O PR podia ter demitido o Governo ao abrigo do art. 195-2?

Era necessário aprofundar. Se o Presidente fizesse este juízo, de que um Governo minoritário no momento atual não consegue responder aos problemas da crise económico-financeiros, das duas uma: ou consegue um Governo de apoio maioritário ou, sendo isso impossível, por dificuldades inerentes ao funcionamento do próprio Governo, obriga a verificar se não é preferível demitir o Governo e refrescar a legitimação para ver se consegue um outro arranjo parlamentar, capaz de fornecer estabilidade e dar sustentabilidade a um Governo mais forte.

O problema é que as coisas podem ficar na mesma. Havendo eleições, pode continuar o mesmo espetro fracionado e o Presidente tem de fazer a mesma apreciação. É um problema em cascata, que cabe sempre a um juízo de ponderação do Presidente. Mas demitir o Governo neste âmbito não é trágico nem ofensivo da democracia. É da governabilidade e do regular funcionamento do Governo que se está a tratar e essa ideia é clarificadora.

É uma proposta de revisão?

Poderíamos clarificar melhor.
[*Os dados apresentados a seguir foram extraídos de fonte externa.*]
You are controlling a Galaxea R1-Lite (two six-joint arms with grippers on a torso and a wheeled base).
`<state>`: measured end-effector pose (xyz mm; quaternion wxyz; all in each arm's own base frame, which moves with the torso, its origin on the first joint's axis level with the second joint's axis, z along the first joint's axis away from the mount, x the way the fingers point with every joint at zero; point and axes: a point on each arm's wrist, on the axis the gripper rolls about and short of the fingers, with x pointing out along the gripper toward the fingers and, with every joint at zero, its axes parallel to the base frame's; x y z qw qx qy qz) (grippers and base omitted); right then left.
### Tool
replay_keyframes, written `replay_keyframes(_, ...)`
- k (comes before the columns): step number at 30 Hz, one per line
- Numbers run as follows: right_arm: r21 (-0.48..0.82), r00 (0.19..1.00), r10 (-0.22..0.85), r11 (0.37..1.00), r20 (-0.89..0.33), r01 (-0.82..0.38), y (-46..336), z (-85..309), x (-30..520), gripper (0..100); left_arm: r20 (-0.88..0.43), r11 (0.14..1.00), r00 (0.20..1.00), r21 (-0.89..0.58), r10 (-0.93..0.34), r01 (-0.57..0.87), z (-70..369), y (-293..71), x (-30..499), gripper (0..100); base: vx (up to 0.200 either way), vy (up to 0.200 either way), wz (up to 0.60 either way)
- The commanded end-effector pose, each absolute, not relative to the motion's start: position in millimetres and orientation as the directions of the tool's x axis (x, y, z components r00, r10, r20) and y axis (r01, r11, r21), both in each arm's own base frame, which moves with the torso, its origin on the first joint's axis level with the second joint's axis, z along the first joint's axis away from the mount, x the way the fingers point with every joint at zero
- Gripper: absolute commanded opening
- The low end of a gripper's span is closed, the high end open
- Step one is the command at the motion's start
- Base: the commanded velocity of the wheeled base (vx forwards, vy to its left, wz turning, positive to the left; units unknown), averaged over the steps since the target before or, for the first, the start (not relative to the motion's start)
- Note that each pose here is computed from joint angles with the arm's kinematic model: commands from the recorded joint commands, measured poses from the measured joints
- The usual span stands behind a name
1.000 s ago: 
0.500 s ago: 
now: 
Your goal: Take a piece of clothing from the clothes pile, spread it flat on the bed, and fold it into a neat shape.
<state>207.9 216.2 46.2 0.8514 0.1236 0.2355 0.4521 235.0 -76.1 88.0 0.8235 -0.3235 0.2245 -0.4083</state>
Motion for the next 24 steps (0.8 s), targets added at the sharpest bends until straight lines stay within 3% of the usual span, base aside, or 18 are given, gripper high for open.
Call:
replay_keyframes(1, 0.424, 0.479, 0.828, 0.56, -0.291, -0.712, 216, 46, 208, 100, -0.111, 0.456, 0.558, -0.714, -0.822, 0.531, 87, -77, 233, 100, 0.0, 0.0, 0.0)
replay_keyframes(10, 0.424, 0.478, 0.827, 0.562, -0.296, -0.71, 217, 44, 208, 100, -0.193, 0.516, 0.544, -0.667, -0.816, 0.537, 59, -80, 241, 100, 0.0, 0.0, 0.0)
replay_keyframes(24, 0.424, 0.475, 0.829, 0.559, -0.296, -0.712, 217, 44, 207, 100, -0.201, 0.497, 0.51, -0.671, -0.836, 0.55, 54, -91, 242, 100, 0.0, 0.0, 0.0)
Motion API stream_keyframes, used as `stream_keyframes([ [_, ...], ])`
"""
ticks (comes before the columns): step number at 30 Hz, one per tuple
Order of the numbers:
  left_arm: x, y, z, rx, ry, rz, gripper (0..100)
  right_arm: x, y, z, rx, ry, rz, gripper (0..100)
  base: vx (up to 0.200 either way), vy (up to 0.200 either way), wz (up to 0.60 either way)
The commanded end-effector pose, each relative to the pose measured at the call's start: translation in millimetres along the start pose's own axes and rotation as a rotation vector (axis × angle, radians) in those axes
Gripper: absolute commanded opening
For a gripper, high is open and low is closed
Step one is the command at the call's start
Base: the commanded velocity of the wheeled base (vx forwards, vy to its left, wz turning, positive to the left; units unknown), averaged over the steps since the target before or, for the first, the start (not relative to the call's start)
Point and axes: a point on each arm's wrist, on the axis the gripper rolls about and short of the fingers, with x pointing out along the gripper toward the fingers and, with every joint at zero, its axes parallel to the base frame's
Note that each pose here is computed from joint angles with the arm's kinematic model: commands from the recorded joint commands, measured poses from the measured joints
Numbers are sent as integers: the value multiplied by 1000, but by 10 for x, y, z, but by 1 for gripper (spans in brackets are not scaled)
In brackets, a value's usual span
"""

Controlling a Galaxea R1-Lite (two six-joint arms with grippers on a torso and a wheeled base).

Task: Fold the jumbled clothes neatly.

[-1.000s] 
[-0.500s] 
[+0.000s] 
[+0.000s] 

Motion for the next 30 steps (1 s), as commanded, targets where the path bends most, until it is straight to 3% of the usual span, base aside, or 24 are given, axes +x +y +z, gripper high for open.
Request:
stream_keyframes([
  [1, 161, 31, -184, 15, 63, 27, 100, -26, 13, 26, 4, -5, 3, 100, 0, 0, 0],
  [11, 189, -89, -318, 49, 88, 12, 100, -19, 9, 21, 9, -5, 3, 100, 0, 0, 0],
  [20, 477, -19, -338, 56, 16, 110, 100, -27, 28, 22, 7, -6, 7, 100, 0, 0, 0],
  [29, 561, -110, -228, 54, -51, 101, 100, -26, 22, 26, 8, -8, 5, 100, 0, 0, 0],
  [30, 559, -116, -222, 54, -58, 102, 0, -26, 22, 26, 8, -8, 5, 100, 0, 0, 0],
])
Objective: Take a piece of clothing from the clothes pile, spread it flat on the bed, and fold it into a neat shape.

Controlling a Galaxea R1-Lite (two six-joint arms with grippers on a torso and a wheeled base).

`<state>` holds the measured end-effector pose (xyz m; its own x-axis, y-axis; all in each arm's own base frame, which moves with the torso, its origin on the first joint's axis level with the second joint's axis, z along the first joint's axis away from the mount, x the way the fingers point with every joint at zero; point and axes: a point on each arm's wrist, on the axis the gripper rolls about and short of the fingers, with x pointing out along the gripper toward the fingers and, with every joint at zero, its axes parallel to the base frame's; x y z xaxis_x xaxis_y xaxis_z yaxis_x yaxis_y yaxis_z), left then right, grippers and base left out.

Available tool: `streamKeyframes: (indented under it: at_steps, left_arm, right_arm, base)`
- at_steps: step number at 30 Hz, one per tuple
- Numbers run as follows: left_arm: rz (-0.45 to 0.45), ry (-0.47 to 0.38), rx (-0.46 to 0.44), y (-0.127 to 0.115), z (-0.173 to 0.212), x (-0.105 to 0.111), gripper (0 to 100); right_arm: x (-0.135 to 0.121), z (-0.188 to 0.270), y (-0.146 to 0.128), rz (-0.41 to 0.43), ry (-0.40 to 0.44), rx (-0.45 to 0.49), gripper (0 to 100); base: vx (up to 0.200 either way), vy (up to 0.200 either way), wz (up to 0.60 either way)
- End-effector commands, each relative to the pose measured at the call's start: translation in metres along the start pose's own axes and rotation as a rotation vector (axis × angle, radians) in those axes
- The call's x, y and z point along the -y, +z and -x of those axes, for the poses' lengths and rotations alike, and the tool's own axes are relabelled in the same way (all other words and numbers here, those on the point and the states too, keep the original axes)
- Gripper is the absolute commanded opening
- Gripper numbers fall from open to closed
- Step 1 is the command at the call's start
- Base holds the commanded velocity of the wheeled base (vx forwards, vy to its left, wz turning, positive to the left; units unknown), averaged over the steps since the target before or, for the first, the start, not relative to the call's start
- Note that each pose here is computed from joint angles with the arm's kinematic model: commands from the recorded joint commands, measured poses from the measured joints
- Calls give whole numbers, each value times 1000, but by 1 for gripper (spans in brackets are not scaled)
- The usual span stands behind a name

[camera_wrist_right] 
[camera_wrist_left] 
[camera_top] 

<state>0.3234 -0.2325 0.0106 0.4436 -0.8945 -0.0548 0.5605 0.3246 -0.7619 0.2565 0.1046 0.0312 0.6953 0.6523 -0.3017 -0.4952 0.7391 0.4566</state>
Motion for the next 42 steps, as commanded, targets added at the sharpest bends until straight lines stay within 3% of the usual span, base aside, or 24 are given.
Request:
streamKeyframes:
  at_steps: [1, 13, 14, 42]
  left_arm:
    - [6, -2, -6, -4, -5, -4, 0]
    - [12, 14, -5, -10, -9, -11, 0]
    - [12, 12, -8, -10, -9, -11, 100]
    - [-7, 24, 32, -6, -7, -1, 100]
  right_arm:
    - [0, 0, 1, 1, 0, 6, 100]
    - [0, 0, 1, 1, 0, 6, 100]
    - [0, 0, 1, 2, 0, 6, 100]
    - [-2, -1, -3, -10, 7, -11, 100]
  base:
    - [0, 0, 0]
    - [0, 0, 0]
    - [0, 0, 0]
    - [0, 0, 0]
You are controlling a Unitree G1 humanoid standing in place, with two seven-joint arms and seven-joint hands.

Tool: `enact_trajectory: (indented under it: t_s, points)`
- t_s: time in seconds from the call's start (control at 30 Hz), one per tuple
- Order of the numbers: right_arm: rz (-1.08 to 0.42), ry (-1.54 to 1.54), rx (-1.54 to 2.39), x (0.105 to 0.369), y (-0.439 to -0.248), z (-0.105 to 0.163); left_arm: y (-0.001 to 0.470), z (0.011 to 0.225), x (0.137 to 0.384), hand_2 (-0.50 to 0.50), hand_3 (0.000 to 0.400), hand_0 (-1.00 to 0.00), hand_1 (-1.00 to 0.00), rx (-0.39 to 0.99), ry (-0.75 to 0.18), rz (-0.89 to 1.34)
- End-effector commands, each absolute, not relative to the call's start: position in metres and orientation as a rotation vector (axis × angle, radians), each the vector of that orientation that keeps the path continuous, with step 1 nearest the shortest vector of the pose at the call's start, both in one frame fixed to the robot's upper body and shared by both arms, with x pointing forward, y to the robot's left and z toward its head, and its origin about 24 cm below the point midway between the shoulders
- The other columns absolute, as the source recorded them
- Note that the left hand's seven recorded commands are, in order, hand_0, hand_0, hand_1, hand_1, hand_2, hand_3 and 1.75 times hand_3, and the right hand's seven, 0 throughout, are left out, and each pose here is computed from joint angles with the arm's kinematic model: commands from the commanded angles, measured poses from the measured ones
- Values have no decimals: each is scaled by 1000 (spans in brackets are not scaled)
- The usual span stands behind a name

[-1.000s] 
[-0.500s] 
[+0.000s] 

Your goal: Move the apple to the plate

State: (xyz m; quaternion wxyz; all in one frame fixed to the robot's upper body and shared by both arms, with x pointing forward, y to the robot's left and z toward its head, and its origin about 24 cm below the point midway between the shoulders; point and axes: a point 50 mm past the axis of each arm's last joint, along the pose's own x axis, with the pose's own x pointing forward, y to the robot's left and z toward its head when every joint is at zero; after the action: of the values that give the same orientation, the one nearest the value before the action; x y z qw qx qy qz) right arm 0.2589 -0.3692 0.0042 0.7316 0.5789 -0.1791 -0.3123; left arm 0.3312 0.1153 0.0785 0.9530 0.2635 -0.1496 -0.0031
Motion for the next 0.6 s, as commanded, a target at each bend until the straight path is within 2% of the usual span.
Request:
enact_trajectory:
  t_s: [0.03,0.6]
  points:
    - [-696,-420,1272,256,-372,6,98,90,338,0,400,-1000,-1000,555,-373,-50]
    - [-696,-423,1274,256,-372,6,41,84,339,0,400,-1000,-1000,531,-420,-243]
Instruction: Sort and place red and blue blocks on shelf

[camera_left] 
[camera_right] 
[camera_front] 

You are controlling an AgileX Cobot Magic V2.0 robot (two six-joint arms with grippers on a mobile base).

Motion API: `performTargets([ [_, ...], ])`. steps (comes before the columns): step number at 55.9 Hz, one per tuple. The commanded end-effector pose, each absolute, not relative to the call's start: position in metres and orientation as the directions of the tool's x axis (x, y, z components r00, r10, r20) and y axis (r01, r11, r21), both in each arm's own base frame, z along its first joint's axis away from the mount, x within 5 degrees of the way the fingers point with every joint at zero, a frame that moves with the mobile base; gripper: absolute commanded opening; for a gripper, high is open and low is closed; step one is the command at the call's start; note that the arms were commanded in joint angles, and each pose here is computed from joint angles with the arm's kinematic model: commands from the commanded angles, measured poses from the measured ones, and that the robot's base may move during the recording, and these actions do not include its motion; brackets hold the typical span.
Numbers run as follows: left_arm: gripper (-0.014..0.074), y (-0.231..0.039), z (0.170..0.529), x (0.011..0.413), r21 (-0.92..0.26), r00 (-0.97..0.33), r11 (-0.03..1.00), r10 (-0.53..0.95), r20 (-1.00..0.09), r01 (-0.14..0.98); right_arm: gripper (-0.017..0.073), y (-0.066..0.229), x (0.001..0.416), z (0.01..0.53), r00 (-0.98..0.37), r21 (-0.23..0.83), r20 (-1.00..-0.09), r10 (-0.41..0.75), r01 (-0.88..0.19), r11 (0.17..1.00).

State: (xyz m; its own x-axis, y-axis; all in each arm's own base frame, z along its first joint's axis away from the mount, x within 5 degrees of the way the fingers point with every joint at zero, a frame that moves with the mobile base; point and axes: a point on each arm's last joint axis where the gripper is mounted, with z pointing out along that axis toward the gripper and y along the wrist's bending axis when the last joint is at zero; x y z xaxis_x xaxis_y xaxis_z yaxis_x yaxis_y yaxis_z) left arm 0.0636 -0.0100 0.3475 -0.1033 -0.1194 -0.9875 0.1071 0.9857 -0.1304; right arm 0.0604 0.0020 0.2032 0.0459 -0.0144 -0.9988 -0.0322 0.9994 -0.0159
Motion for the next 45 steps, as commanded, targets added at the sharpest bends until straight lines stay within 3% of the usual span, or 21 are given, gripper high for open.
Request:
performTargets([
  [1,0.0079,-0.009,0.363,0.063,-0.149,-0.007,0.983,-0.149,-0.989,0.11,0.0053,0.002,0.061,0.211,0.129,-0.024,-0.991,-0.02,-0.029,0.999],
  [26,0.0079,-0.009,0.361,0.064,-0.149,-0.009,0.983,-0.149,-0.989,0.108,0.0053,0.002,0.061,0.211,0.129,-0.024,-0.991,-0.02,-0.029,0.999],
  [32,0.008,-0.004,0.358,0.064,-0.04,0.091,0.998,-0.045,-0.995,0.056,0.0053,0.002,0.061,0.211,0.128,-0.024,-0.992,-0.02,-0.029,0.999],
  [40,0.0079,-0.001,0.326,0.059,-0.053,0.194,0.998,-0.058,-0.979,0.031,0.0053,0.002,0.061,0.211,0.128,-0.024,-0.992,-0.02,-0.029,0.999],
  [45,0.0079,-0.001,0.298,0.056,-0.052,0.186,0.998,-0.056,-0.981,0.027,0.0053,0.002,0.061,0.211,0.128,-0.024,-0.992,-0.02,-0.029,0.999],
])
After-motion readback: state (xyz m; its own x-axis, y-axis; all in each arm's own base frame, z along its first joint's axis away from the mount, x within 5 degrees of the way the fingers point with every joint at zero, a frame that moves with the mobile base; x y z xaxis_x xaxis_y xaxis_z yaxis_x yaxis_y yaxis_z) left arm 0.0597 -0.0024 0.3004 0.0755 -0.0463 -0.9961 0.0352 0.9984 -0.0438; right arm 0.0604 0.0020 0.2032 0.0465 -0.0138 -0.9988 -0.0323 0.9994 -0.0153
Sugeria meditarmos sobre o facto que o "regular funcionamento das instituições democráticas" previsto no art. 195º-2 não é a mesma coisa que está no art. 120º, que o que se pretende referir é o regular funcionamento do Governo da República. O que tem estado na opinião pública é esta confusão. Numa situação de manifesta e reiterada incapacidade governamental para obter apoio minimamente relevante na AR, dificultando insuperavelmente negócios de Estado (legislação, aprovação de orçamento), não sendo possível a demissão parlamentar do Governo, dada a impossibilidade de conjugar uma maioria absoluta de censura contra ele, o que pode um Presidente fazer? Assegurar o regular funcionamento do Governo demitindo o primeiro-ministro ou dissolvendo a Assembleia

Isso daria mais poder ao Presidente?

Clarificava. Demite-se um Governo porque está a ser traidor à pátria, porque o PR discorda dele no plano político? Não. Mas se o primeiro-ministro não consegue conversar com o resto do Parlamento, senão são possíveis coligações, como vamos governar? É a situação atual, ninguém as quer. Então talvez legitimasse não só a demissão do primeiro-ministro como a da Assembleia da República. O problema está confuso - por isso é preciso bater no texto e torná-lo mais inteligente.

Estas eleições presidenciais podem ser definidoras?

Só relativamente a um projeto político que abranja partido, presidente da República e maiorias. Pode não resultar, mas é um projeto antigo. Mas basta que o PSD tenha apenas uma maioria relativa para não haver um novo ciclo político. Vai ter estas medidas à mesma e vai acrescentar outras, que vão ter mais contestação.

São indispensáveis as actuais medidas de austeridade?

Devíamos aproveitar para fazer o trabalho de casa em relação à classe política. A Assembleia passar para 200 ou 180 deputados, mudar o mapa eleitoral para assegurar o princípio da proporcionalidade juntando distritos, corrigir as grandes disparidades de proporcionalidade existentes nas assembleias regionais, ir às Câmaras Municipais, juntas de freguesia. Tudo isto são muitos milhões e a classe política ainda não fez o exercício. Eu sei o que é a austeridade, mas não é isto que estamos a fazer, é cortar de forma cega os salários.